(EXERCISE DESCRIPTION): Please write out every line of the listing without alteration, but omit the images.

+ + + + + + +

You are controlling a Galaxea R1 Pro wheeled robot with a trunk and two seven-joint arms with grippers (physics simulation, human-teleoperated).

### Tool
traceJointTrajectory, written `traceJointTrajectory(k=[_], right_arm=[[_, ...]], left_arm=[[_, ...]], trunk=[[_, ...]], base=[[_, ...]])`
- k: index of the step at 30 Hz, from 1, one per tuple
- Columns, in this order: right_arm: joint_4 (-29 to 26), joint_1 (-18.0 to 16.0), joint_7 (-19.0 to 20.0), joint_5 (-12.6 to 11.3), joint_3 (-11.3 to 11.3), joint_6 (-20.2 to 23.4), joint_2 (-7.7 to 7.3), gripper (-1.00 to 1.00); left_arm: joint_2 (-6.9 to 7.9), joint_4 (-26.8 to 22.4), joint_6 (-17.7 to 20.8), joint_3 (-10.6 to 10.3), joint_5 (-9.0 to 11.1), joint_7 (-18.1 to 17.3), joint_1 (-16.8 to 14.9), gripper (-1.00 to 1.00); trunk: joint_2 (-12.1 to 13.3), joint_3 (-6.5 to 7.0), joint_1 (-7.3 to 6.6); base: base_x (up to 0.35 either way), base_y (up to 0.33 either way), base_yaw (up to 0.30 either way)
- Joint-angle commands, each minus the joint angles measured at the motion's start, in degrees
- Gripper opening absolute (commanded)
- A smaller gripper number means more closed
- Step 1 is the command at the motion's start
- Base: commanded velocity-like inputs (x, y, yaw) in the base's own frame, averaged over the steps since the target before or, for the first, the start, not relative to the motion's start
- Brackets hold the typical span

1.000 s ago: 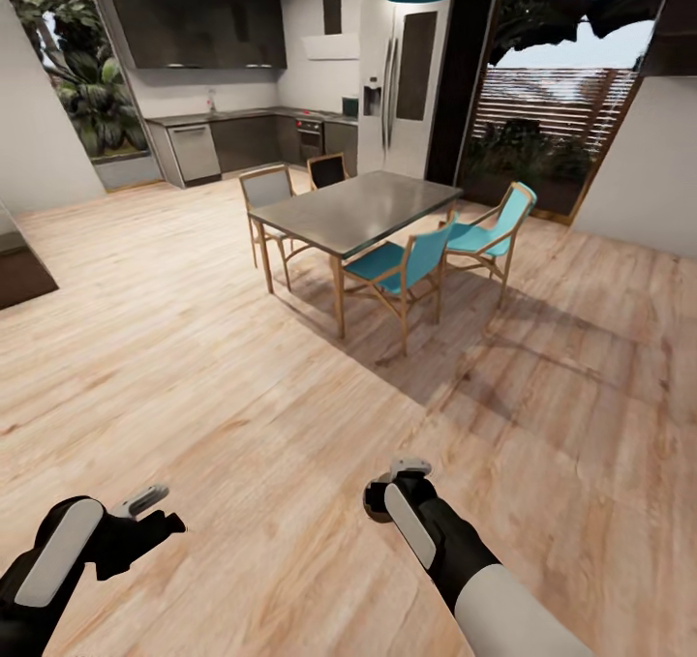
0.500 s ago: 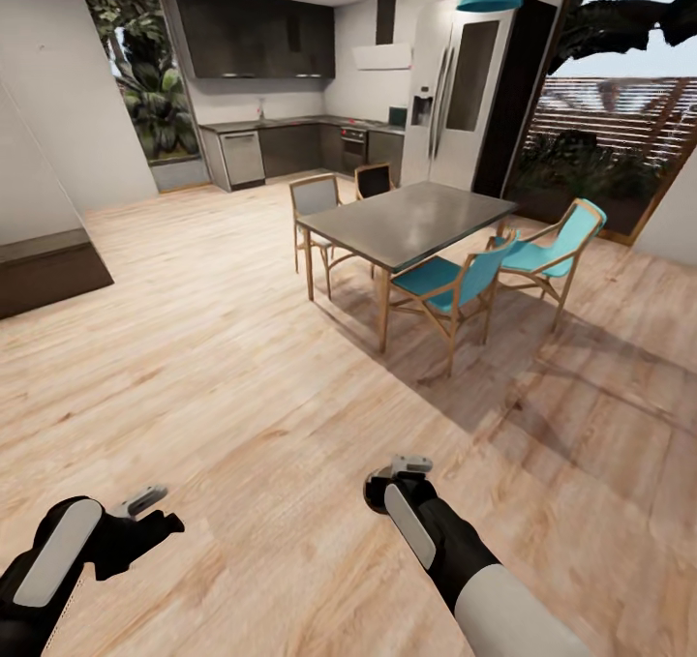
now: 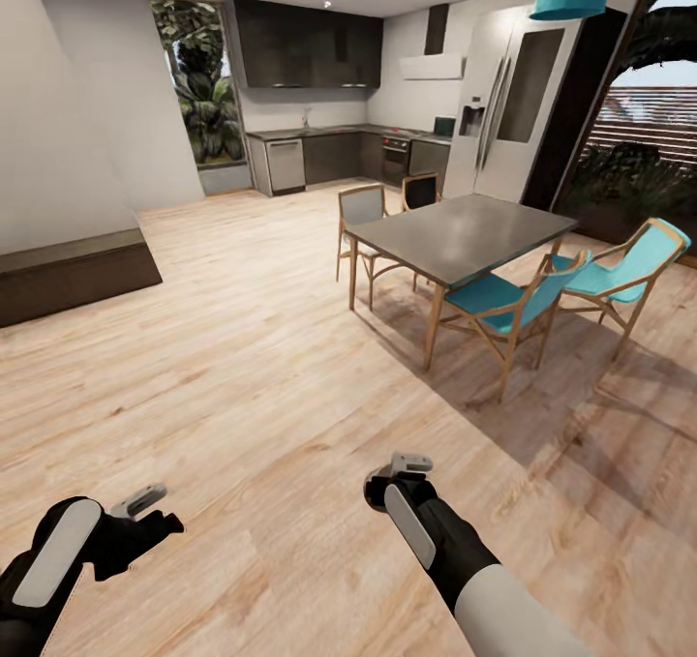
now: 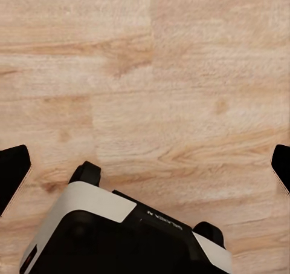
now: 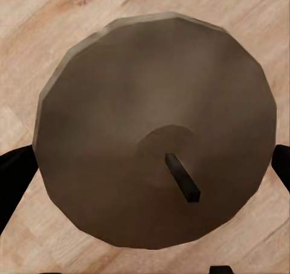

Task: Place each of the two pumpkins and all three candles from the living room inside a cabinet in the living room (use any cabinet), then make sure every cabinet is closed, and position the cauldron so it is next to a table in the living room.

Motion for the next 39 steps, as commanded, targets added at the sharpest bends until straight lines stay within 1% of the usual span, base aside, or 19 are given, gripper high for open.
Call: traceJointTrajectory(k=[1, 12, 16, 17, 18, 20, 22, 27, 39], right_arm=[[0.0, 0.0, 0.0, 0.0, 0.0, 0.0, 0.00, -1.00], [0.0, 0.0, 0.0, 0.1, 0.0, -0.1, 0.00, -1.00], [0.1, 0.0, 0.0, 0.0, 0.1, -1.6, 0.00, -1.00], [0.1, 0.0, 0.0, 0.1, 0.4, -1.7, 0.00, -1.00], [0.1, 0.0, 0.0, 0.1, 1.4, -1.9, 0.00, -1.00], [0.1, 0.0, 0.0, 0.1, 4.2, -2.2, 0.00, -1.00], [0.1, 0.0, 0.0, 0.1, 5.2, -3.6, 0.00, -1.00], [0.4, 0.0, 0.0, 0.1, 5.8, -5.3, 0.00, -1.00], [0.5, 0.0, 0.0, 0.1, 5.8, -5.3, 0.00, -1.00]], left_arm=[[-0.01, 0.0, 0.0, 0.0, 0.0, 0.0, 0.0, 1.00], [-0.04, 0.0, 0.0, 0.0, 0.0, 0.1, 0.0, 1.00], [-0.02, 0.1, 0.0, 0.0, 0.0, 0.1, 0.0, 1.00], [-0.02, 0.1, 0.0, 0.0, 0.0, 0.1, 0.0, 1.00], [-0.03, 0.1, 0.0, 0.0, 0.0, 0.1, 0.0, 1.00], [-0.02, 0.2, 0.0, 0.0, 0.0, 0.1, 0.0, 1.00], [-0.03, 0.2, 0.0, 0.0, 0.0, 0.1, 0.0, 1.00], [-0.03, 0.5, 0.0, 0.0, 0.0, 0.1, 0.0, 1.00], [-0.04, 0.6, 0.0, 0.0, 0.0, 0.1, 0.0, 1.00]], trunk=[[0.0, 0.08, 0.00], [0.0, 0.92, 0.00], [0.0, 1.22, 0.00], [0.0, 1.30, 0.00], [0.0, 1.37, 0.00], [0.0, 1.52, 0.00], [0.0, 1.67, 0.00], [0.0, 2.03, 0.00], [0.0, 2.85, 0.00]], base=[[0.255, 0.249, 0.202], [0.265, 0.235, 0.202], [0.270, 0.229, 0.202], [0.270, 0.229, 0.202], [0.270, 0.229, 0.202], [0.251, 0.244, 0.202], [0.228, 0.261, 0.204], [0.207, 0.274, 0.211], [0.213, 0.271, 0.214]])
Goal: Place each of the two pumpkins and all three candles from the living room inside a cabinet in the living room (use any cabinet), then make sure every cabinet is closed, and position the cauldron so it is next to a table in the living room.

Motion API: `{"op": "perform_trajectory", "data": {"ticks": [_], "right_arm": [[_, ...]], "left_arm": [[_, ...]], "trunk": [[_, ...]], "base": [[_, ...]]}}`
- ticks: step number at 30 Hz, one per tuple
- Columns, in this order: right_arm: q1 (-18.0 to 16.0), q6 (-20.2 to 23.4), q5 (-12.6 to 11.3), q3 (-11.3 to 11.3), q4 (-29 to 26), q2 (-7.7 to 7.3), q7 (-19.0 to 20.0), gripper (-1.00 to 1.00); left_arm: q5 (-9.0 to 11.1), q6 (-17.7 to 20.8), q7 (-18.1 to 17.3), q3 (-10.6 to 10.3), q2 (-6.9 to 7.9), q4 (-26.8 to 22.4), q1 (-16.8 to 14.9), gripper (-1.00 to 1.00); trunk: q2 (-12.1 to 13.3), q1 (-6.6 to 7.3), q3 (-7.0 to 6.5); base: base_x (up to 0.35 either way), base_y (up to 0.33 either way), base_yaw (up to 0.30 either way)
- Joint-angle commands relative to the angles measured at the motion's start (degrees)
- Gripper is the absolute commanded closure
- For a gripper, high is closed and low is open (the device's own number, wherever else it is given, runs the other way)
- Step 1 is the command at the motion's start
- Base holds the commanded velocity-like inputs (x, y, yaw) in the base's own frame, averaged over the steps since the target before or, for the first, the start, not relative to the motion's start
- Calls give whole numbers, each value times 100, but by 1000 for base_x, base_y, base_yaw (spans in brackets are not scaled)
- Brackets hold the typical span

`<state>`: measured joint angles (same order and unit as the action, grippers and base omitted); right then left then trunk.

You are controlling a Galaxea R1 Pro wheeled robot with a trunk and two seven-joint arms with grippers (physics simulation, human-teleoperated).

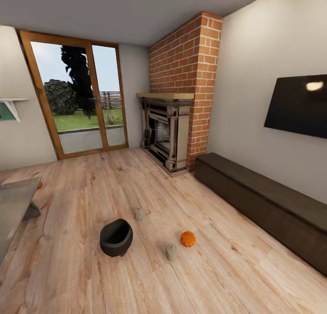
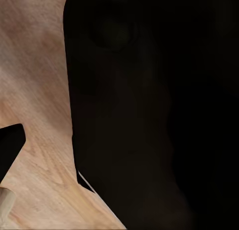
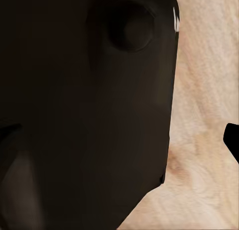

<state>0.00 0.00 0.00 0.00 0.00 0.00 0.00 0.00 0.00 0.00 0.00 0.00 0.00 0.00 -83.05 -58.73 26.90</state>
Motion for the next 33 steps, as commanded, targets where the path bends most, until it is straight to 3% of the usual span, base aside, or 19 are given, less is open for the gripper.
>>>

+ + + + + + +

(WRITTEN SOLUTION):
You are controlling a Galaxea R1 Pro wheeled robot with a trunk and two seven-joint arms with grippers (physics simulation, human-teleoperated).

### Tool
traceJointTrajectory, written `traceJointTrajectory(k=[_], right_arm=[[_, ...]], left_arm=[[_, ...]], trunk=[[_, ...]], base=[[_, ...]])`
- k: index of the step at 30 Hz, from 1, one per tuple
- Columns, in this order: right_arm: joint_4 (-29 to 26), joint_1 (-18.0 to 16.0), joint_7 (-19.0 to 20.0), joint_5 (-12.6 to 11.3), joint_3 (-11.3 to 11.3), joint_6 (-20.2 to 23.4), joint_2 (-7.7 to 7.3), gripper (-1.00 to 1.00); left_arm: joint_2 (-6.9 to 7.9), joint_4 (-26.8 to 22.4), joint_6 (-17.7 to 20.8), joint_3 (-10.6 to 10.3), joint_5 (-9.0 to 11.1), joint_7 (-18.1 to 17.3), joint_1 (-16.8 to 14.9), gripper (-1.00 to 1.00); trunk: joint_2 (-12.1 to 13.3), joint_3 (-6.5 to 7.0), joint_1 (-7.3 to 6.6); base: base_x (up to 0.35 either way), base_y (up to 0.33 either way), base_yaw (up to 0.30 either way)
- Joint-angle commands, each minus the joint angles measured at the motion's start, in degrees
- Gripper opening absolute (commanded)
- A smaller gripper number means more closed
- Step 1 is the command at the motion's start
- Base: commanded velocity-like inputs (x, y, yaw) in the base's own frame, averaged over the steps since the target before or, for the first, the start, not relative to the motion's start
- Brackets hold the typical span

1.000 s ago: 
0.500 s ago: 
now: 
now: 
now: 

Task: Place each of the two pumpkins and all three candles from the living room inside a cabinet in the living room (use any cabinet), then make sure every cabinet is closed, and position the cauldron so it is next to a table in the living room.

Motion for the next 39 steps, as commanded, targets added at the sharpest bends until straight lines stay within 1% of the usual span, base aside, or 19 are given, gripper high for open.
Call: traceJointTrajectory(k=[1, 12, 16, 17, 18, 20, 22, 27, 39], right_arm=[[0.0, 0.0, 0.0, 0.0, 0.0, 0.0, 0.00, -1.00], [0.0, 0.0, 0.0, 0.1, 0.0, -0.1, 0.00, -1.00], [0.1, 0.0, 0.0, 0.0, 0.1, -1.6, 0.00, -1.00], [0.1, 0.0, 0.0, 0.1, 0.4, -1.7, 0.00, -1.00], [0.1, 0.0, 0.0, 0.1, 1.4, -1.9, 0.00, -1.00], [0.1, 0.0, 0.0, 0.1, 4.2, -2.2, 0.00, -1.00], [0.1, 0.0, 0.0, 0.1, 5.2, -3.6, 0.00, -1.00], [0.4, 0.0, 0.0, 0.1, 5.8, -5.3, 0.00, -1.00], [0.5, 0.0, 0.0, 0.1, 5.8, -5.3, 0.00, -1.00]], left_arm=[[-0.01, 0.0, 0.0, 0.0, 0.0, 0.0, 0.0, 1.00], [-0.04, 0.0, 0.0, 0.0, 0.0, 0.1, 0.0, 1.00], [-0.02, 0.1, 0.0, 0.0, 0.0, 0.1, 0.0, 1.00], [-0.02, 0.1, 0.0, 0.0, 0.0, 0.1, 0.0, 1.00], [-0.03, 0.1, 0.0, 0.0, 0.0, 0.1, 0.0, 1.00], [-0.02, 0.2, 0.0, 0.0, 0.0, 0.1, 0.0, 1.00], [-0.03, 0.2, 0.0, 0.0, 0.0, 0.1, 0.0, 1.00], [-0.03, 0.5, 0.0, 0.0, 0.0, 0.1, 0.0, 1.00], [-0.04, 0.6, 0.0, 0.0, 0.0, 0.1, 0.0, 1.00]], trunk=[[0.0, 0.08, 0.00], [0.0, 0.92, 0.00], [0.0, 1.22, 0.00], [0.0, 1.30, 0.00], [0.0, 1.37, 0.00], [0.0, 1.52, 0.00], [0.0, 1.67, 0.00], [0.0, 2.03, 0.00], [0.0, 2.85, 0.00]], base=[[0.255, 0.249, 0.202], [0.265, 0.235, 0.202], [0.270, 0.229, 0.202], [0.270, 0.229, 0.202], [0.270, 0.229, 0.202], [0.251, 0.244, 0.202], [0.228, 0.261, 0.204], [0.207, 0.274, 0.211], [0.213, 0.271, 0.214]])
Goal: Place each of the two pumpkins and all three candles from the living room inside a cabinet in the living room (use any cabinet), then make sure every cabinet is closed, and position the cauldron so it is next to a table in the living room.

Motion API: `{"op": "perform_trajectory", "data": {"ticks": [_], "right_arm": [[_, ...]], "left_arm": [[_, ...]], "trunk": [[_, ...]], "base": [[_, ...]]}}`
- ticks: step number at 30 Hz, one per tuple
- Columns, in this order: right_arm: q1 (-18.0 to 16.0), q6 (-20.2 to 23.4), q5 (-12.6 to 11.3), q3 (-11.3 to 11.3), q4 (-29 to 26), q2 (-7.7 to 7.3), q7 (-19.0 to 20.0), gripper (-1.00 to 1.00); left_arm: q5 (-9.0 to 11.1), q6 (-17.7 to 20.8), q7 (-18.1 to 17.3), q3 (-10.6 to 10.3), q2 (-6.9 to 7.9), q4 (-26.8 to 22.4), q1 (-16.8 to 14.9), gripper (-1.00 to 1.00); trunk: q2 (-12.1 to 13.3), q1 (-6.6 to 7.3), q3 (-7.0 to 6.5); base: base_x (up to 0.35 either way), base_y (up to 0.33 either way), base_yaw (up to 0.30 either way)
- Joint-angle commands relative to the angles measured at the motion's start (degrees)
- Gripper is the absolute commanded closure
- For a gripper, high is closed and low is open (the device's own number, wherever else it is given, runs the other way)
- Step 1 is the command at the motion's start
- Base holds the commanded velocity-like inputs (x, y, yaw) in the base's own frame, averaged over the steps since the target before or, for the first, the start, not relative to the motion's start
- Calls give whole numbers, each value times 100, but by 1000 for base_x, base_y, base_yaw (spans in brackets are not scaled)
- Brackets hold the typical span

`<state>`: measured joint angles (same order and unit as the action, grippers and base omitted); right then left then trunk.

You are controlling a Galaxea R1 Pro wheeled robot with a trunk and two seven-joint arms with grippers (physics simulation, human-teleoperated).


<state>0.00 0.00 0.00 0.00 0.00 0.00 0.00 0.00 0.00 0.00 0.00 0.00 0.00 0.00 -83.05 -58.73 26.90</state>
Motion for the next 33 steps, as commanded, targets where the path bends most, until it is straight to 3% of the usual span, base aside, or 19 are given, less is open for the gripper.
>>>

That was the complete answer.